Prompt — Would you please copy every line from the records that contains the word "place"?

[Dataset items]

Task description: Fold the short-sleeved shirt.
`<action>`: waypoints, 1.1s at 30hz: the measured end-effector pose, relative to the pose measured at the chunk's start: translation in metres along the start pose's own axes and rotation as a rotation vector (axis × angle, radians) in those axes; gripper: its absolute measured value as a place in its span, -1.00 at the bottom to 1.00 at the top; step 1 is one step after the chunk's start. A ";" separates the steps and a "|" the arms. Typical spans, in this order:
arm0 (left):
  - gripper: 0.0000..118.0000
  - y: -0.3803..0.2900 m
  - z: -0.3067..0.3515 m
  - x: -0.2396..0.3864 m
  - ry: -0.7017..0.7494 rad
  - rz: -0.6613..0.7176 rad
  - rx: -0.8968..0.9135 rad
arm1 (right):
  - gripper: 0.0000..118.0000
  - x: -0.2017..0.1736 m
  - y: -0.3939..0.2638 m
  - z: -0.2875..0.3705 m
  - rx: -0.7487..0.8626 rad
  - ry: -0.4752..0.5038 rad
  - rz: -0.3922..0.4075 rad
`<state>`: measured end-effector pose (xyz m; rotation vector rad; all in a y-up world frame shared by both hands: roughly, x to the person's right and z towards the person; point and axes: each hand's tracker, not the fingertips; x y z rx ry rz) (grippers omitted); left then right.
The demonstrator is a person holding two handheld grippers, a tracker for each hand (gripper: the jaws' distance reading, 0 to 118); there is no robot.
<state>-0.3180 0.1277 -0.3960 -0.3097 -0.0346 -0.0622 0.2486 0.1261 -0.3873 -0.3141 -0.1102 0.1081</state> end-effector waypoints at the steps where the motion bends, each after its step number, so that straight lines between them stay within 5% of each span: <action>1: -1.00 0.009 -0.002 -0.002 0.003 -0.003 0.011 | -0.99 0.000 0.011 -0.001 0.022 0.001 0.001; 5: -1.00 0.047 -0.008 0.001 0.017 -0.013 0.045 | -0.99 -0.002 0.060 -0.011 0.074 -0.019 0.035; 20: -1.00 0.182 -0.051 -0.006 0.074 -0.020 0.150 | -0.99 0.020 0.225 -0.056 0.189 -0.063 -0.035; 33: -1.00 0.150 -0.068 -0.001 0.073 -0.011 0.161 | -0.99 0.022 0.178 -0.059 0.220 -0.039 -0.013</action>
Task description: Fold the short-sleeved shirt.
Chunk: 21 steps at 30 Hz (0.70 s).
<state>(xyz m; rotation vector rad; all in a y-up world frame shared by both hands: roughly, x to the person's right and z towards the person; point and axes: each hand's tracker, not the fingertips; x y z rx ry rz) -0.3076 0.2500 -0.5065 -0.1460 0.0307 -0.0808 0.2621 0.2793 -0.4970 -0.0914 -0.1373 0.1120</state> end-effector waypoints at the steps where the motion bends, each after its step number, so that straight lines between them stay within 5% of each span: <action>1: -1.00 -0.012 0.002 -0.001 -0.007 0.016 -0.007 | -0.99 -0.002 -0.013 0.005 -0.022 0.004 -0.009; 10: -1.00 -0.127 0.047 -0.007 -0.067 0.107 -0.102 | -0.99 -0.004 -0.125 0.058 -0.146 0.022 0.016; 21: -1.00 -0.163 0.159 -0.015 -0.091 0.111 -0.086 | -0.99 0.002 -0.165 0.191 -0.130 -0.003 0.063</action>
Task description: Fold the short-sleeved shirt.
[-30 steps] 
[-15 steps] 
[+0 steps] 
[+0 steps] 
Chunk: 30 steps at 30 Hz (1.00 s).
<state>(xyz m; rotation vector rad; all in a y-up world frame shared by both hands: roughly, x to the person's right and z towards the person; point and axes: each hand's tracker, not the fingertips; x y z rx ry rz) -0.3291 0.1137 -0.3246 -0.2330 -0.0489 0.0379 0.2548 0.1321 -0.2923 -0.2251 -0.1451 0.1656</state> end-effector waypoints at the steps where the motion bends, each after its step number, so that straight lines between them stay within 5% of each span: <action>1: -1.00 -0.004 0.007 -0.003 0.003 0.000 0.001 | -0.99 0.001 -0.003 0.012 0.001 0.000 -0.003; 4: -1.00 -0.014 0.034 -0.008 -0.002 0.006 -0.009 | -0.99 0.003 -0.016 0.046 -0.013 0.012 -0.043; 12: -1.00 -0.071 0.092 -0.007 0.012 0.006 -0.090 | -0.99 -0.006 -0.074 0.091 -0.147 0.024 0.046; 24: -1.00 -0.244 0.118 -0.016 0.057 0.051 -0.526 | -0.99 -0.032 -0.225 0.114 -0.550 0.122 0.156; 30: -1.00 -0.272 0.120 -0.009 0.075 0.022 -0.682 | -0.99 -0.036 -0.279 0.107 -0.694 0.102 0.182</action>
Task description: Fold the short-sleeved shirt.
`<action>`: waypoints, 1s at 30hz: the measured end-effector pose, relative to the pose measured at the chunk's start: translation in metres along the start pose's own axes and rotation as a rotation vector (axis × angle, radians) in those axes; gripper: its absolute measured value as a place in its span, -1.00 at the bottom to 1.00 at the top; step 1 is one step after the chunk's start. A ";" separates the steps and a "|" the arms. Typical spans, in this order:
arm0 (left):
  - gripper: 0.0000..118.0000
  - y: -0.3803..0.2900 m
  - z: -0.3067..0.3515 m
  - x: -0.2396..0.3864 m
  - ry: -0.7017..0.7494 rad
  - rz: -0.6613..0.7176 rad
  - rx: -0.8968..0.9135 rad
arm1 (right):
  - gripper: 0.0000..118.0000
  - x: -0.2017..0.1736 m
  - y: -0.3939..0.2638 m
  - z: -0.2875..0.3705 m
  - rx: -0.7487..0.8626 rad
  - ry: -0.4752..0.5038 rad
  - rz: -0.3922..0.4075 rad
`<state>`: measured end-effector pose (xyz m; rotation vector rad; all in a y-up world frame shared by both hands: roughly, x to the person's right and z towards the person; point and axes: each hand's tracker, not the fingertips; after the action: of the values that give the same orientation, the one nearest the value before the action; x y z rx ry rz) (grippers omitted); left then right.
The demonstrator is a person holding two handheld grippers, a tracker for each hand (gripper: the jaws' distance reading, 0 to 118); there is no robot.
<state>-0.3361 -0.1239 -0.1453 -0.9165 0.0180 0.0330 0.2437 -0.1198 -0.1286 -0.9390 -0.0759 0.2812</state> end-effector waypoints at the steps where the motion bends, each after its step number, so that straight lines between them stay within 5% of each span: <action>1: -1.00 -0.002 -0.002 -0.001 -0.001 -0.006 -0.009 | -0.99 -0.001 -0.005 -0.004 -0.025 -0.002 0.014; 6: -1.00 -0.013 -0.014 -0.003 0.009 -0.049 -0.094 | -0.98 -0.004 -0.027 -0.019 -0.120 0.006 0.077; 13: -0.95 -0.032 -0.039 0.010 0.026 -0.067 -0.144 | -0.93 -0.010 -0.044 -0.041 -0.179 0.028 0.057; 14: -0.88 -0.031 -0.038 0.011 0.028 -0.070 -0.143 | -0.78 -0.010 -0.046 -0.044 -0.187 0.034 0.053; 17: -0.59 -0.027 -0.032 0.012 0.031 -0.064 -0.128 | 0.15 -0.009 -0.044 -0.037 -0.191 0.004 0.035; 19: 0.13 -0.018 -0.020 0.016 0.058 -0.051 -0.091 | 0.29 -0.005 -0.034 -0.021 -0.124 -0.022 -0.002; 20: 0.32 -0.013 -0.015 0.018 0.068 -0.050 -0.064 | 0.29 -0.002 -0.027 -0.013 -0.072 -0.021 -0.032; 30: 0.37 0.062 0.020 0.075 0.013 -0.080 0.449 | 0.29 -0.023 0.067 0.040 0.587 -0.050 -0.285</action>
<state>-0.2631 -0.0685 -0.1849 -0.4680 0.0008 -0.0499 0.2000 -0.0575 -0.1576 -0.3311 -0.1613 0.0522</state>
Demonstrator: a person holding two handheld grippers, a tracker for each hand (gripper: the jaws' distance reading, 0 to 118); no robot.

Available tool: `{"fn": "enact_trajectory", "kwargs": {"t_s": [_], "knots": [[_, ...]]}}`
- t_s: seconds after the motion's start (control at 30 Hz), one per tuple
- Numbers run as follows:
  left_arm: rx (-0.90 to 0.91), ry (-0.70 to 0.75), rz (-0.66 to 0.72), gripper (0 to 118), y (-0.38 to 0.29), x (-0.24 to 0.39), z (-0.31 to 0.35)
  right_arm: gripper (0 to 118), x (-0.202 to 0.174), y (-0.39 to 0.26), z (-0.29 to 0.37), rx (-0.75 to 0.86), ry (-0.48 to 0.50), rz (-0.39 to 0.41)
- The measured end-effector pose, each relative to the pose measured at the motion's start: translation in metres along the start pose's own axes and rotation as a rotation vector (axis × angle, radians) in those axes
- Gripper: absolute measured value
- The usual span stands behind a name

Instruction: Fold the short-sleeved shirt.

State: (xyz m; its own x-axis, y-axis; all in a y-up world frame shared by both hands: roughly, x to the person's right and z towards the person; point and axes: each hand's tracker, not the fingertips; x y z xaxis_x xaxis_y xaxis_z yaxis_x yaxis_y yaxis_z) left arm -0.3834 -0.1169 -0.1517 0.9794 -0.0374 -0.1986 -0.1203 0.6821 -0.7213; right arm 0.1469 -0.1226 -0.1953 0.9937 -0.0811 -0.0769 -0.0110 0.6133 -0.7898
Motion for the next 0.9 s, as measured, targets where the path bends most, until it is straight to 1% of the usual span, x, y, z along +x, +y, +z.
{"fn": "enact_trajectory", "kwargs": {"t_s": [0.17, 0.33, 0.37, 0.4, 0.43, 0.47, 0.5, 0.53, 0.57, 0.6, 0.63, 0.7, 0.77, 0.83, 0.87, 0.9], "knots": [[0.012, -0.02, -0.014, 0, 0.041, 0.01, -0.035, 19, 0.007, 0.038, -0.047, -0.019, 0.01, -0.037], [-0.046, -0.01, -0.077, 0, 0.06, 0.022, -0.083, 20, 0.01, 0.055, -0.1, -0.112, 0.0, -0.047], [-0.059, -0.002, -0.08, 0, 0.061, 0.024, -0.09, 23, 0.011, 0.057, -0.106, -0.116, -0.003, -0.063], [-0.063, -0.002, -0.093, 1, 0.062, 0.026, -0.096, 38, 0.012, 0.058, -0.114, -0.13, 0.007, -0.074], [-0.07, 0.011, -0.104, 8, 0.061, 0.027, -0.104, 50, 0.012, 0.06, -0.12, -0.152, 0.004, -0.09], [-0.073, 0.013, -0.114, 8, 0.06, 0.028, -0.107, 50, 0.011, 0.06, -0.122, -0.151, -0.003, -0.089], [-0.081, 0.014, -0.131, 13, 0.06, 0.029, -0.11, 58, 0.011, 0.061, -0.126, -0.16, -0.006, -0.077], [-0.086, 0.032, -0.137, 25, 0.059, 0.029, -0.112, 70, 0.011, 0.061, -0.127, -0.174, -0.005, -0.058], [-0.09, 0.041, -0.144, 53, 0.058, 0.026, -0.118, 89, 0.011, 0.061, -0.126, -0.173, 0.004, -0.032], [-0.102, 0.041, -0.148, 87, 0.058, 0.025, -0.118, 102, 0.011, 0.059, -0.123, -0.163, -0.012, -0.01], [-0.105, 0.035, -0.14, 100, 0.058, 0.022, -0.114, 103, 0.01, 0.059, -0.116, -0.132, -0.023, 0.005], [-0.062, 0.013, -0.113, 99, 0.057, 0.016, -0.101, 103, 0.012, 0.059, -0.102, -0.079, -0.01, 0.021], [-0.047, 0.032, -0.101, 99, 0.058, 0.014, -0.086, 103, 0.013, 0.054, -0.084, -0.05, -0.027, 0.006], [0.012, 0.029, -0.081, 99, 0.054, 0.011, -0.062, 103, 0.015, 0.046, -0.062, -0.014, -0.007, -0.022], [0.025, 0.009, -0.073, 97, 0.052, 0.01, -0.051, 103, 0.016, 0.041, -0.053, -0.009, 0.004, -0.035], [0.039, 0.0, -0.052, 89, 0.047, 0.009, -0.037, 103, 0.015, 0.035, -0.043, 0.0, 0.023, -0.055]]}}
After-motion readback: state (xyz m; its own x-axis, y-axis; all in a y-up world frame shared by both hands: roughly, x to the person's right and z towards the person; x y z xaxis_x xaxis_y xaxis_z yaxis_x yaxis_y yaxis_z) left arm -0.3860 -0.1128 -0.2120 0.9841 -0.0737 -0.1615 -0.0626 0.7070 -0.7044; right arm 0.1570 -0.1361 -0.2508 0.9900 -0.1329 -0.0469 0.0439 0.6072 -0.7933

Response area —
`<action>`: waypoints, 1.1s at 30hz: the measured end-effector pose, relative to the pose measured at the chunk's start: translation in metres along the start pose's own axes and rotation as a rotation vector (axis × angle, radians) in those axes; gripper: its absolute measured value as a place in its span, -1.00 at the bottom to 1.00 at the top; step 1 is one step after the chunk's start. A ";" separates the steps and a "|" the arms. Typical spans, in this order:
`<action>`: waypoints, 1s at 30hz: the measured end-effector pose, relative to the pose measured at the chunk's start: translation in metres along the start pose's own axes and rotation as a rotation vector (axis × angle, radians) in those axes; gripper: its absolute measured value as a place in its span, -1.00 at the bottom to 1.00 at the top; step 1 is one step after the chunk's start. A ";" separates the steps and a "|" the arms. Typical spans, in this order:

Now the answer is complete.